No palanque das diretas, anunciado por Osmar Santos |
Ótima notícia é a alta de Socrates Brasileiro.
Parafraseando a inesquecível frase com que George Foreman esquivou-se de comparar os geniais Muhammad Ali e Joe Louis ("Não sei dizer se Ali foi o maior peso-pesado de todos os tempos, mas, sem dúvida, foi o melhor cidadão que já lutou boxe"), eu diria que o doutor foi o melhor cidadão que já se tornou grande futebolista.
Antes dele, os craques eram quase todos vaquinhas de presépio dos cartolas -- vis parasitas que vicejam à sombra das chuteiras imortais, para, da arte dos boleiros, extraírem grana, prestígio e poder.
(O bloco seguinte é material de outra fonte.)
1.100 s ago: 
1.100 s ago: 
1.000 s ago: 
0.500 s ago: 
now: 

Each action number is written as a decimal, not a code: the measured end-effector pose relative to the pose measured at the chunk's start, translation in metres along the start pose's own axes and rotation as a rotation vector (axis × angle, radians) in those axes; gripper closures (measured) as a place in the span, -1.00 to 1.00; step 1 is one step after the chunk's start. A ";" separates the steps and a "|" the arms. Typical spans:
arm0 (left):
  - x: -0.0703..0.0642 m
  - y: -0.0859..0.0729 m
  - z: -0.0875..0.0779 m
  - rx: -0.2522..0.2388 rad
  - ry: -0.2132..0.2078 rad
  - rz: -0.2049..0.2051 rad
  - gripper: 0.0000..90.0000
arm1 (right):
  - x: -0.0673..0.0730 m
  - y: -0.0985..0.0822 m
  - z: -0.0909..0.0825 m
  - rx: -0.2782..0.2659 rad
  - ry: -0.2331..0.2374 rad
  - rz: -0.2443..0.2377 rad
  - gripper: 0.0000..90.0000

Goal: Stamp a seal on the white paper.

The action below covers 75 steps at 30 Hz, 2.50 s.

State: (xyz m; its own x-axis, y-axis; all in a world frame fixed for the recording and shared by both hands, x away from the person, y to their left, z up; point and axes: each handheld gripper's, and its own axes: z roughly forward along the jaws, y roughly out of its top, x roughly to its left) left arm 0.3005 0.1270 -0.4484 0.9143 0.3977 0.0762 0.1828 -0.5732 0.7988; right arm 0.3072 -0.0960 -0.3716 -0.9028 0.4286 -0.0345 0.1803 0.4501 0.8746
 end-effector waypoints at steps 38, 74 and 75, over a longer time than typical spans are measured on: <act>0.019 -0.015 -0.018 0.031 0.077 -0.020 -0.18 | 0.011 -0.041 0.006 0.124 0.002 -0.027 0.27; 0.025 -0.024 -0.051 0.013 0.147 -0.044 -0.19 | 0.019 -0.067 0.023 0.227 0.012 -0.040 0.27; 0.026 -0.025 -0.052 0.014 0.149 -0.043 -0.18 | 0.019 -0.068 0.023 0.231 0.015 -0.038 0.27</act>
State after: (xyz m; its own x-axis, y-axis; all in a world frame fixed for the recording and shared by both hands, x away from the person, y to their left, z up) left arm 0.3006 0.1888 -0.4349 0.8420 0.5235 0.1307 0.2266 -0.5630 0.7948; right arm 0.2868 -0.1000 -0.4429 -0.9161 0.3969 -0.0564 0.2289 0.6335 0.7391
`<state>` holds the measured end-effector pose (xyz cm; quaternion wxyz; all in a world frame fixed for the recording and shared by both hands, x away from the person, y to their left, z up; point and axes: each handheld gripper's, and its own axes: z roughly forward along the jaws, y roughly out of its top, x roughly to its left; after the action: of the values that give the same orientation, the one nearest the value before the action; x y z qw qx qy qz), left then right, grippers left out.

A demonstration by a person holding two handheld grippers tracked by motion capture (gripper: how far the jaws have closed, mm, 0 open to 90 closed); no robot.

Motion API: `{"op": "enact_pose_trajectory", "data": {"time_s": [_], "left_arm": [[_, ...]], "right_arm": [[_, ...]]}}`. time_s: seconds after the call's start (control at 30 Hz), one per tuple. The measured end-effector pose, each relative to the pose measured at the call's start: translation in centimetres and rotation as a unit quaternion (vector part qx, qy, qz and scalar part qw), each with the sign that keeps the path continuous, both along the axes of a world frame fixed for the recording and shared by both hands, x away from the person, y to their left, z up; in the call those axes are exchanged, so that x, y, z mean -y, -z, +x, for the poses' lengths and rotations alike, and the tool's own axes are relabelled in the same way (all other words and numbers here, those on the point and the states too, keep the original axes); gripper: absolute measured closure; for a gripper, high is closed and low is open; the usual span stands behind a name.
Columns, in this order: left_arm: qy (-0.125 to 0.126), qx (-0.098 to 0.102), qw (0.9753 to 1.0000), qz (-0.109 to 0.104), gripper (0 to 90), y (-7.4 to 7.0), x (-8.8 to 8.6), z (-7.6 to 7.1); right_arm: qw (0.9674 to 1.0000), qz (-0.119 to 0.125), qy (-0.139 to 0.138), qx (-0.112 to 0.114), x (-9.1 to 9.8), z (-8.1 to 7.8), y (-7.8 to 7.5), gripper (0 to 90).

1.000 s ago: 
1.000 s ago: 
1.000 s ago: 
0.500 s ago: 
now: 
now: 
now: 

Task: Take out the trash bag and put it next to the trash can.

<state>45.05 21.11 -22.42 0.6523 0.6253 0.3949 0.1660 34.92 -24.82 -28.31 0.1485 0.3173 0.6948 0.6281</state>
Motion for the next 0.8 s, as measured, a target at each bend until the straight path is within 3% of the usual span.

Mesmo os que tinham espírito mais crítico e independente, evitavam dizer o que realmente pensavam da engrenagem mafiosa do futebol. Afonsinho, rara exceção, não teve a carreira que seu talento prefigurava, exatamente por haver ousado trombetear a nudez do rei.
O que Sócrates conseguiu foi impressionante: não só venceu como jogador (apesar do submundo do futebol e a venal imprensa caudatária terem insistentemente tentado desmoralizá-lo), como conseguiu unir o elenco do Corinthians em torno de suas idéias e impô-las aos dirigentes do clube.
Parabéns pelo novo gol, doutor! |
Lembrem-se: ainda estávamos sob ditadura. A democracia corinthiana (o direito de os atletas participarem da tomada de decisões que os afetavam, como a necessidade ou não de concentração antes dos jogos) servia como modelo e cartão de visitas da democracia em si. Havia um conteúdo político maior, subjacente à afirmação da dignidade profissional dos jogadores.
E, exatamente como Muhammad Ali, teve Sócrates a grandeza de dispor-se a um grande sacrifício pessoal em nome de suas convicções.
Ali perdeu o cinturão, muita grana e alguns dos melhores anos da carreira de um pugilista por recusar-se a servir como relações públicas para a agressão estadunidense ao povo vietnamita -- atitude que justificou com argumentos religiosos, mas cujo motivo maior ficou evidenciado na frase "Vietcong nenhum me chama de nigger [pejorativo muito usado pelos racistas dos EUA]".
Da mesma forma, Sócrates abriria mão de muita grana italiana se tivesse a oportunidade de contribuir para a reconstrução democrática do Brasil. Foi o que jurou num ato público da campanha das diretas-já, no Vale do Anhangabaú (SP): comprometeu-se solenemente a, caso fosse aprovada a emenda Dante de Oliveira, recusar a estratostérica proposta da Fiorentina.
Tenha vida longa, doutor. Ainda precisamos de você... e muito!